Evolving Culture vs Local Minima

We propose a theory that relates difficulty of learning in deep architectures to culture and language. It is articulated around the following hypotheses: (1) learning in an individual human brain is hampered by the presence of effective local minima; (2) this optimization difficulty is particularly important when it comes to learning higher-level abstractions, i.e., concepts that cover a vast and highly-nonlinear span of sensory configurations; (3) such high-level abstractions are best represented in brains by the composition of many levels of representation, i.e., by deep architectures; (4) a human brain can learn such high-level abstractions if guided by the signals produced by other humans, which act as hints or indirect supervision for these high-level abstractions; and (5), language and the recombination and optimization of mental concepts provide an efficient evolutionary recombination operator, and this gives rise to rapid search in the space of communicable ideas that help humans build up better high-level internal representations of their world.

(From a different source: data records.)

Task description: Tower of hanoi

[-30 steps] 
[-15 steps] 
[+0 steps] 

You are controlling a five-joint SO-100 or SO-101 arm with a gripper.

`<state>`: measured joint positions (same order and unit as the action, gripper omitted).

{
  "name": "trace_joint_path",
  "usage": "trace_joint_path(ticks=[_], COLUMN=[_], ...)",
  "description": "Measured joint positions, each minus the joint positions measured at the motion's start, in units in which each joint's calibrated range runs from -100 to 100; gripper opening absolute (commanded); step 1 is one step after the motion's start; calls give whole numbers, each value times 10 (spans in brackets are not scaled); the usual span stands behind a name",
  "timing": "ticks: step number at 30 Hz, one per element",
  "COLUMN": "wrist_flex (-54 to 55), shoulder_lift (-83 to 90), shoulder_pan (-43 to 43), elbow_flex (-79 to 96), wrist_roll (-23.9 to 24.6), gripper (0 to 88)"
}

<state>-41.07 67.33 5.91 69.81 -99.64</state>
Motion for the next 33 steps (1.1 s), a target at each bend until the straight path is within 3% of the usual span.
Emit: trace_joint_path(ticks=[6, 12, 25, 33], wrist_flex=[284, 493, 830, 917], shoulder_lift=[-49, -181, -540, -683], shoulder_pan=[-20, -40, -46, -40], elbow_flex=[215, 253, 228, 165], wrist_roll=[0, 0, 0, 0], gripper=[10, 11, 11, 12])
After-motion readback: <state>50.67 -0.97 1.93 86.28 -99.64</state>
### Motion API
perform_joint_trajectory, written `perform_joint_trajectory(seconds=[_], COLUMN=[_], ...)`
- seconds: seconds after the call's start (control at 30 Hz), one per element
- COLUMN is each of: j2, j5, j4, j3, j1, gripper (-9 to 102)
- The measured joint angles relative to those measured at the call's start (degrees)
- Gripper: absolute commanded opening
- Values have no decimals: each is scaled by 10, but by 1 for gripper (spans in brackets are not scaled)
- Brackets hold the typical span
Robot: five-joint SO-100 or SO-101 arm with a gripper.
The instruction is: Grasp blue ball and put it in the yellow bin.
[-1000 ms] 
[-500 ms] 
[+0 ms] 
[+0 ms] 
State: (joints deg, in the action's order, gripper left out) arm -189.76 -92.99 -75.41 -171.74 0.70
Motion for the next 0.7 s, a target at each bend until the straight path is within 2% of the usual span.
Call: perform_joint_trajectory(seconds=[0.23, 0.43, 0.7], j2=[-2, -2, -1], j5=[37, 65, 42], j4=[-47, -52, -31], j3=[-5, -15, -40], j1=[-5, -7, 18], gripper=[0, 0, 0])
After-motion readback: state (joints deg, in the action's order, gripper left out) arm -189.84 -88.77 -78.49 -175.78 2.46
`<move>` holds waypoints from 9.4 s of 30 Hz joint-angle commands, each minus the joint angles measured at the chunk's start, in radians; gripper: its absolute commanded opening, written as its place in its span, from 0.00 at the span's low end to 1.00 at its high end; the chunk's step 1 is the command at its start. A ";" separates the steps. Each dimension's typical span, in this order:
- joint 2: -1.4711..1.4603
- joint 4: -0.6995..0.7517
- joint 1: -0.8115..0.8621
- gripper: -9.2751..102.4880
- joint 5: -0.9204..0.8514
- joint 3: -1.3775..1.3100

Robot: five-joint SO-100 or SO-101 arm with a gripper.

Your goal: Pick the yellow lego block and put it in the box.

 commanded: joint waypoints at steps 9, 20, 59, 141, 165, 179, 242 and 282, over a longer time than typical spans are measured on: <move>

These hypotheses put together imply that human culture and the evolution of ideas have been crucial to counter an optimization difficulty: this optimization difficulty would otherwise make it very difficult for human brains to capture high-level knowledge of the world. The theory is grounded in experimental observations of the difficulties of training deep artificial neural networks. Plausible consequences of this theory for the efficiency of cultural evolutions are sketched.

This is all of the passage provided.